TASK = List each line of the data that holds the word "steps".
----
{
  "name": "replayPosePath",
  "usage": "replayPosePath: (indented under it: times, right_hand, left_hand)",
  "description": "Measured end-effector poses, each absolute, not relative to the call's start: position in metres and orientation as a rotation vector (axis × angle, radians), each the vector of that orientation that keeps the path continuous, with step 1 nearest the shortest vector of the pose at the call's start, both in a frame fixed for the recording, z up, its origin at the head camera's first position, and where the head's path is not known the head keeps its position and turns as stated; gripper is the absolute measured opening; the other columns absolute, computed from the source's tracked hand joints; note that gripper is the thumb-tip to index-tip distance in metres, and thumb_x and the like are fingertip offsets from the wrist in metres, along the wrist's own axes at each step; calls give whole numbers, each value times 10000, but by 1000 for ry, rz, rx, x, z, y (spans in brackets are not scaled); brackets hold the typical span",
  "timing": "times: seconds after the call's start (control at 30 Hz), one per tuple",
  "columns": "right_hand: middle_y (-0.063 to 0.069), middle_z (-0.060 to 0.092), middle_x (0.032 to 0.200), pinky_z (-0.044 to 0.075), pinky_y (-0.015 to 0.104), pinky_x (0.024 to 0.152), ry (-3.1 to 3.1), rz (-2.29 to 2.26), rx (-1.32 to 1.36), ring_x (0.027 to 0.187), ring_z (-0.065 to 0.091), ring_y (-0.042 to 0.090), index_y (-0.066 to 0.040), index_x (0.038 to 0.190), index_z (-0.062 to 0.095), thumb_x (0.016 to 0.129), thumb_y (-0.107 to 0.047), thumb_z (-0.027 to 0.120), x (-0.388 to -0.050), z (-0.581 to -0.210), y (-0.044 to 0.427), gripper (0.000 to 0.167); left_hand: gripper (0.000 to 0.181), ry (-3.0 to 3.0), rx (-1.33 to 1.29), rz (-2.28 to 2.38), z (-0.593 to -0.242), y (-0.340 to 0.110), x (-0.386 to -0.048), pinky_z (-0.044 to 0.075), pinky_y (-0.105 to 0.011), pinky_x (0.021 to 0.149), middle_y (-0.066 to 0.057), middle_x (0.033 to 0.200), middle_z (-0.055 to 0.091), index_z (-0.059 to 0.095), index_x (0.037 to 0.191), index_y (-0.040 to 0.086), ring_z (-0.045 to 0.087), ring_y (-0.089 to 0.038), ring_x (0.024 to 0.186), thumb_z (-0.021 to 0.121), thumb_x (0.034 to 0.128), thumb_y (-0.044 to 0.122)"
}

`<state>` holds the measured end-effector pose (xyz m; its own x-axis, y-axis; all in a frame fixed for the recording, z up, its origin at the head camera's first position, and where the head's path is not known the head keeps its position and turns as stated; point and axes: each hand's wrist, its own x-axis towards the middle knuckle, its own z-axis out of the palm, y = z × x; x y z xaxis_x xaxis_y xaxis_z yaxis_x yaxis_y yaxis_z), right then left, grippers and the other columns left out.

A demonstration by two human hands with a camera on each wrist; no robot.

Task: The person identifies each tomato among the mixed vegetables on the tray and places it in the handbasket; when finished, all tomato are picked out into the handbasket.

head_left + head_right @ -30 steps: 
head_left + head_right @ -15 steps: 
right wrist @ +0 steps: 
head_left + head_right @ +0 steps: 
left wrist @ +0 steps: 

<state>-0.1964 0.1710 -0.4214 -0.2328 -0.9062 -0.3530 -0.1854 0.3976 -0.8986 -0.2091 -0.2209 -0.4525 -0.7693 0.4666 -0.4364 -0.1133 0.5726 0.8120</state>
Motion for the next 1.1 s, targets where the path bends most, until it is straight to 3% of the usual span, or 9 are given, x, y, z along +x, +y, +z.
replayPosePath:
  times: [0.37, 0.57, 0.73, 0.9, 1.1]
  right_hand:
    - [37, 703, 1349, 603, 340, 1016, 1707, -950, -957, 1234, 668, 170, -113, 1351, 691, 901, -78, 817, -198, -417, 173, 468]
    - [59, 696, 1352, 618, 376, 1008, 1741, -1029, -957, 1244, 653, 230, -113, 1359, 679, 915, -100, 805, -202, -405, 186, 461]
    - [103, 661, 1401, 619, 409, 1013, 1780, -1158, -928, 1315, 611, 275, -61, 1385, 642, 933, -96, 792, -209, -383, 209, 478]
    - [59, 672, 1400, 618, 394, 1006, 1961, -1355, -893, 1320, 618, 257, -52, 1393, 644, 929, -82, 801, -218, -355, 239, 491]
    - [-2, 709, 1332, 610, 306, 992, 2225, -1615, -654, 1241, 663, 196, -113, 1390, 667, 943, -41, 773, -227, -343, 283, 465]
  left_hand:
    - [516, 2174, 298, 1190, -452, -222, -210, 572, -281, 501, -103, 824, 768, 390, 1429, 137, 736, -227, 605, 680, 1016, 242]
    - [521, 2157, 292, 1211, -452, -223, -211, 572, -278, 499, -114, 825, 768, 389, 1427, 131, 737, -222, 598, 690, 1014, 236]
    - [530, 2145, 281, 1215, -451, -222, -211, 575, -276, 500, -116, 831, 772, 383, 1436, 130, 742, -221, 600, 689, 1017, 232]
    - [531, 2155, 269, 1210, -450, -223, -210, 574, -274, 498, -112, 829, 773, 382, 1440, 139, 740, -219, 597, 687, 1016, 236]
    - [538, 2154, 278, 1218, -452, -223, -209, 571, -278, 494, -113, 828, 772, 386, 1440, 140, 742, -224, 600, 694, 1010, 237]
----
TASK RESPONSE =
head_left + head_right @ -30 steps: 
head_left + head_right @ -15 steps: 
right wrist @ +0 steps: 
head_left + head_right @ +0 steps: 
left wrist @ +0 steps: 

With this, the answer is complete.